I've sat back and watched a lot of the conversation caused by my reconfirmation RfA (or whatever you want to call it). I really didn't realise what a can of worms I was opening! For my part, having looked through the comments in various places, my support would be for Mz7's suggestion. While I maintain my belief that reconfirmation RfA's have a place, and are a worthwhile process, I agree that within Wikipedia's current policies, the only way that this should be approached is by the administrator in question resigning the tools first. Had I been more aware of these intricacies, I would have happily done so myself. I disagree with the assertion made by Iridescent and some others that in principle a reconfirmation RfA is a waste of time or even disruptive – as I said in answer to question 5; "five years ago, the community made a decision based on how they thought I would be as an admin. Now they can make a decision based on how I have been as an admin. I believe the community deserves the chance to review their decision based on facts, rather than conjecture." I would be in favour of mandatory reconfirmation, but that isn't the topic of discussion here. While there are mechanisms in place currently, my personal belief is that they make it too hard to desysop an admin who is making little but regular poor decisions, but that is an opinion I can't back up with any examples, so is just conjecture. On the other hand, if being an admin is NOBIGDEAL, then maybe it is fitting that an admin only really loses the bit if they royally screw up. Harrias talk 19:22, 3 January 2018 (UTC)[reply]

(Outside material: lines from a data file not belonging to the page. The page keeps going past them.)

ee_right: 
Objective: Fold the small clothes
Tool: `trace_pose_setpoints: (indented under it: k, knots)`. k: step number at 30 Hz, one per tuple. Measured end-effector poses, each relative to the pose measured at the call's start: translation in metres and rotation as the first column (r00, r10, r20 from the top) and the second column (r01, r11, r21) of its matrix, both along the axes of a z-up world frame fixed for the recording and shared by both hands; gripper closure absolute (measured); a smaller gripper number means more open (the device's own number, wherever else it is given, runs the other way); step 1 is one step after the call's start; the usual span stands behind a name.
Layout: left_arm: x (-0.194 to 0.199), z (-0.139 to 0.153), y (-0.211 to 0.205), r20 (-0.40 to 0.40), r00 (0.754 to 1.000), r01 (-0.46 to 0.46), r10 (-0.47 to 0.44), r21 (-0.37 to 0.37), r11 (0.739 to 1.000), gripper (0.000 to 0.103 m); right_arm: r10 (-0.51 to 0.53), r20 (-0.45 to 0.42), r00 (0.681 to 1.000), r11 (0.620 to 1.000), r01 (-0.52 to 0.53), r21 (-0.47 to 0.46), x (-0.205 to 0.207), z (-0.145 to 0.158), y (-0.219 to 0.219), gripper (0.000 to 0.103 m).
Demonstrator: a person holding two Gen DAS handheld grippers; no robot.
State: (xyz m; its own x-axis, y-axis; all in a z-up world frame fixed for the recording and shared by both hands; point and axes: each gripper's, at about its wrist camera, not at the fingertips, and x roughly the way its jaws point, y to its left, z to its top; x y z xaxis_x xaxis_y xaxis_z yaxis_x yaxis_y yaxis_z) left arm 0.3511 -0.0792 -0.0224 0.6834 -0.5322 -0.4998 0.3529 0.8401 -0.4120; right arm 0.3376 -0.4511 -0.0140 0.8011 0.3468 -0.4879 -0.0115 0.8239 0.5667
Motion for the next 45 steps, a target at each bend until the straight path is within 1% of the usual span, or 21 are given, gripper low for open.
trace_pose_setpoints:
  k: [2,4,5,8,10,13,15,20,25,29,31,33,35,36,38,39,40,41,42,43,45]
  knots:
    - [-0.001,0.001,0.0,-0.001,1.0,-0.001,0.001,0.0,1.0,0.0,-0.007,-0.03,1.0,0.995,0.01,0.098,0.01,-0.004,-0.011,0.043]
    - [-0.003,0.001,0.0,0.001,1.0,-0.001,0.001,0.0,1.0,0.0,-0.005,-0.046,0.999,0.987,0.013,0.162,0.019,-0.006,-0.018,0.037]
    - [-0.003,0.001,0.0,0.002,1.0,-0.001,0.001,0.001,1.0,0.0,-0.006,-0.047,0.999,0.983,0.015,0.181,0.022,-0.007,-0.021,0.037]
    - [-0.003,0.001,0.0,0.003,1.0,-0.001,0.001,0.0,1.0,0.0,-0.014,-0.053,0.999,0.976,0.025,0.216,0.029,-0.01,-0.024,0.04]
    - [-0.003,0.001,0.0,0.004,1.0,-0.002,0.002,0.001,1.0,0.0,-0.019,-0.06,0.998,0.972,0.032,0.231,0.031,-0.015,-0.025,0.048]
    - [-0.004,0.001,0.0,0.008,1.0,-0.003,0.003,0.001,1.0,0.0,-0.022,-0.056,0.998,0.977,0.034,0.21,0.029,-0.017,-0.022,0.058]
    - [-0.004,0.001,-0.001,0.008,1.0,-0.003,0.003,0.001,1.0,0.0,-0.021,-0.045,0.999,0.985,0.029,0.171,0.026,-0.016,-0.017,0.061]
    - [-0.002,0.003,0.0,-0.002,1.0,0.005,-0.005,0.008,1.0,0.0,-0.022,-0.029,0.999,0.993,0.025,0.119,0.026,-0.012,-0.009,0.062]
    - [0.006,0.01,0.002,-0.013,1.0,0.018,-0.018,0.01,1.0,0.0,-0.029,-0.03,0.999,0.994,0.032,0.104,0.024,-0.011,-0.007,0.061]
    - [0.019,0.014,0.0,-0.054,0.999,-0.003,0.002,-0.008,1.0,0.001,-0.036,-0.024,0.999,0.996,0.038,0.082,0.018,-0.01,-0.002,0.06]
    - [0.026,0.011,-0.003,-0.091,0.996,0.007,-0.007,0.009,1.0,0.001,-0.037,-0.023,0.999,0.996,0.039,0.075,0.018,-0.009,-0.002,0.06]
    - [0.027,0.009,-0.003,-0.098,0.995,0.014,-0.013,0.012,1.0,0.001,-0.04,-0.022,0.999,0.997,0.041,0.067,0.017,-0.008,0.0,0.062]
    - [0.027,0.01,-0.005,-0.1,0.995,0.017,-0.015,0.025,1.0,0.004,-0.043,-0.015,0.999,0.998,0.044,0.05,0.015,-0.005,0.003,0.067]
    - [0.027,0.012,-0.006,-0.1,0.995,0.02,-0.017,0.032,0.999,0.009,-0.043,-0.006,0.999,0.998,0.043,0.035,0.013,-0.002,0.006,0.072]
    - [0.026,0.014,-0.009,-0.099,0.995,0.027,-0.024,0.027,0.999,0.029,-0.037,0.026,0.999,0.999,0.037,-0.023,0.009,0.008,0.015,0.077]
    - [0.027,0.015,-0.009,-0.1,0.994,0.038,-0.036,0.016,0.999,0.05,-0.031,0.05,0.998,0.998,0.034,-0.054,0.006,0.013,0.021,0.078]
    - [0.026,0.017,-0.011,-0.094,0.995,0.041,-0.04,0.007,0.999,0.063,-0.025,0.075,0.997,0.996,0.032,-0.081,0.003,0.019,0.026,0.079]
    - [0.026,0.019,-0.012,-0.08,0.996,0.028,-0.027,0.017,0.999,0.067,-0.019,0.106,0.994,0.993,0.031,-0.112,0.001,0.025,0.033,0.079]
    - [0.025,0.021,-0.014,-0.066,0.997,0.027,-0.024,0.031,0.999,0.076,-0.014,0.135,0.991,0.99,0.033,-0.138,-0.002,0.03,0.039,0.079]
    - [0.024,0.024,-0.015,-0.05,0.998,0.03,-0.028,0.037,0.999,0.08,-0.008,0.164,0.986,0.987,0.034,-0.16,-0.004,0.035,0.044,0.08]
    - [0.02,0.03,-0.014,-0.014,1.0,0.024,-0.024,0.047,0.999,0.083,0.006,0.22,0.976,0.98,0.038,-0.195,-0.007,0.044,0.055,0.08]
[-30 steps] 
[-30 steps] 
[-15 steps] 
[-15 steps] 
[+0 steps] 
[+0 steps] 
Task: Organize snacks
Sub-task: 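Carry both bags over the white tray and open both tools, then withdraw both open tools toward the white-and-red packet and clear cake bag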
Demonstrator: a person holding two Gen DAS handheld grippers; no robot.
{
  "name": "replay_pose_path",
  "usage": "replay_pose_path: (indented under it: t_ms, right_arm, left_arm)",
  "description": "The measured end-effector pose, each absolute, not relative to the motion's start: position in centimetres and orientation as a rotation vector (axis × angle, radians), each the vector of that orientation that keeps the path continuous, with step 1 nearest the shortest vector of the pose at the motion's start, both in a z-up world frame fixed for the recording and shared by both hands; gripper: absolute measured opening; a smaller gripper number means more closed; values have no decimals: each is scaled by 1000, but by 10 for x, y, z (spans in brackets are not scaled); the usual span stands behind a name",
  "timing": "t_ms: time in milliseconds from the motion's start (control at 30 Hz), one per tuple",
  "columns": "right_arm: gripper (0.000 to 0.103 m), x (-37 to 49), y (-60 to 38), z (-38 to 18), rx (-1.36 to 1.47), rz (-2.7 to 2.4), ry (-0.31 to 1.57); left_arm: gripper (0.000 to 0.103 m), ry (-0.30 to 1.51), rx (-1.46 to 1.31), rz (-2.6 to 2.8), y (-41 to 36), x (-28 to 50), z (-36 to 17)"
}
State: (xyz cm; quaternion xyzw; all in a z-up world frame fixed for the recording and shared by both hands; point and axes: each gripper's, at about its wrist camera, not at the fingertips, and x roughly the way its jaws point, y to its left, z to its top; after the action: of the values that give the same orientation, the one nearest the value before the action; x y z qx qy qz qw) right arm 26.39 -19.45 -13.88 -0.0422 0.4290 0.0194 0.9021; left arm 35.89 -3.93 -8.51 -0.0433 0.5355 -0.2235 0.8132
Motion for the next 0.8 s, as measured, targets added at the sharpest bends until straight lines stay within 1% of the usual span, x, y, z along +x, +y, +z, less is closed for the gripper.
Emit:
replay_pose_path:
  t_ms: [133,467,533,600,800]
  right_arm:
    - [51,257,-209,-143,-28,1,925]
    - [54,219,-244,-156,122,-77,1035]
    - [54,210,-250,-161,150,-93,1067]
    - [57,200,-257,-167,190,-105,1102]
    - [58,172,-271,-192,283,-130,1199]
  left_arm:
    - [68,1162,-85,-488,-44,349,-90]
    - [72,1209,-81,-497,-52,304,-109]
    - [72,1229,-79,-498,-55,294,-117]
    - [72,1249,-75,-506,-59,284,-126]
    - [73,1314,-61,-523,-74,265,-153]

  • A reconfirmation might be (or might not be) a waste of community's time, but we do need a channel for admins to get feedback. The admin review (or whatever it was called) has been closed since it was inactive for a long time. Going to AN, as suggested above - well, I am not sure if I open a thread how the community views me as an admin, the thread is not going to be speedy closed - likely also as a waste of communiy;s time.--Ymblanter (talk) 19:30, 4 January 2018 (UTC)[reply]
It was not a 'waste of time' to most Wikipedians who participated. Alanscottwalker (talk) 19:35, 4 January 2018 (UTC)[reply]
If an Admin. really feels the need for community assessment, the answer seems obvious - WP:RFAP. Definitely not requesting something they already have and which cannot be removed regardless of the community "decision". Leaky Caldron 19:41, 4 January 2018 (UTC)[reply]
I do not think admins qualify for WP:RFAP.--Ymblanter (talk) 19:46, 4 January 2018 (UTC)[reply]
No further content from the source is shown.